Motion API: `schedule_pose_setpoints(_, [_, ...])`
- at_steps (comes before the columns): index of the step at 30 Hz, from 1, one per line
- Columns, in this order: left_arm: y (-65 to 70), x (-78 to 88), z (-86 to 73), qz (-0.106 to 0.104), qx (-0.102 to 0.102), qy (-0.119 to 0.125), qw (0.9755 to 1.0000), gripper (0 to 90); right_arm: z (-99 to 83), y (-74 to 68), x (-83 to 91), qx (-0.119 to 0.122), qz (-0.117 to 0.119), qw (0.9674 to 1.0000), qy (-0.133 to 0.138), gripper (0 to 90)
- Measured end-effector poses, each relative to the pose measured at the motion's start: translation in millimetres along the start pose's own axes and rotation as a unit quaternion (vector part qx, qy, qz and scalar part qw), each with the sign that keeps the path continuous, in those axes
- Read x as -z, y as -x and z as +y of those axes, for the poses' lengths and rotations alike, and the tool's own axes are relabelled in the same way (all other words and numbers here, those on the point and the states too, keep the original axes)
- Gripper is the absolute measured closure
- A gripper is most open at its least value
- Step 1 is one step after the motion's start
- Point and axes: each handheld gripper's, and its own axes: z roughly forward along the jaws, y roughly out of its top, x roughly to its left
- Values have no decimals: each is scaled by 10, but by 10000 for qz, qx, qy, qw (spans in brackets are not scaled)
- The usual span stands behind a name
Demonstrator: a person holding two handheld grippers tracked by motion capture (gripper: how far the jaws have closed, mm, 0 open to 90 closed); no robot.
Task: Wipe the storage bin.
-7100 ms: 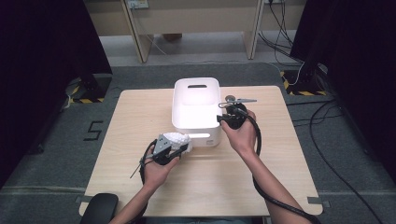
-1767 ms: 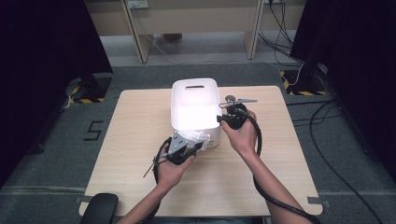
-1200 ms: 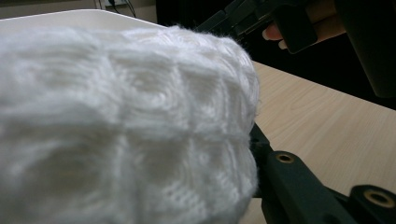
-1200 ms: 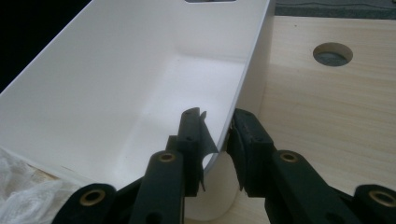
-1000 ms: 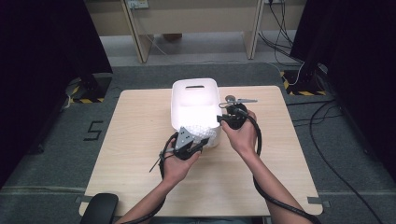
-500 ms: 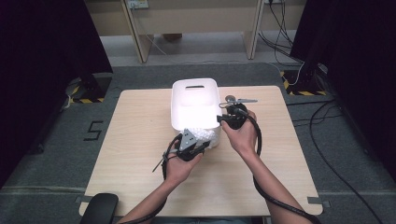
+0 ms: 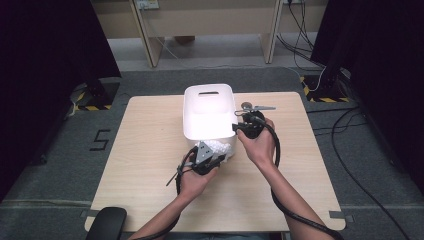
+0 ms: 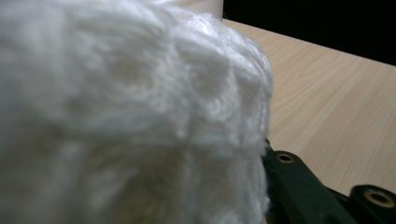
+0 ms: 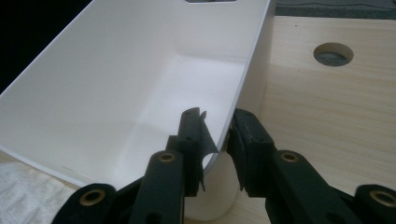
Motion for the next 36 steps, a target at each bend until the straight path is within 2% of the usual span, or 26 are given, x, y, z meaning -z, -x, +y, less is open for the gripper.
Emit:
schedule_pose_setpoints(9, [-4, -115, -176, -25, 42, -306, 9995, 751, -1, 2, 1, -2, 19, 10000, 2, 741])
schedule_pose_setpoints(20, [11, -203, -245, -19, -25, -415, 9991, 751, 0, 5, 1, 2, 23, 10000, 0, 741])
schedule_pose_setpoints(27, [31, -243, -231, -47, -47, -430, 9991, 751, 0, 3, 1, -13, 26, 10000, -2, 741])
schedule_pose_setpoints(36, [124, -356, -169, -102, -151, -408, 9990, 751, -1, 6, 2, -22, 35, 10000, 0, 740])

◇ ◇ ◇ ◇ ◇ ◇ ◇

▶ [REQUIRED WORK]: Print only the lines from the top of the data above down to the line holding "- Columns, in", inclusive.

▶ [EXERCISE RESULT]:
Motion API: `schedule_pose_setpoints(_, [_, ...])`
- at_steps (comes before the columns): index of the step at 30 Hz, from 1, one per line
- Columns, in this order: left_arm: y (-65 to 70), x (-78 to 88), z (-86 to 73), qz (-0.106 to 0.104), qx (-0.102 to 0.102), qy (-0.119 to 0.125), qw (0.9755 to 1.0000), gripper (0 to 90); right_arm: z (-99 to 83), y (-74 to 68), x (-83 to 91), qx (-0.119 to 0.122), qz (-0.117 to 0.119), qw (0.9674 to 1.0000), qy (-0.133 to 0.138), gripper (0 to 90)

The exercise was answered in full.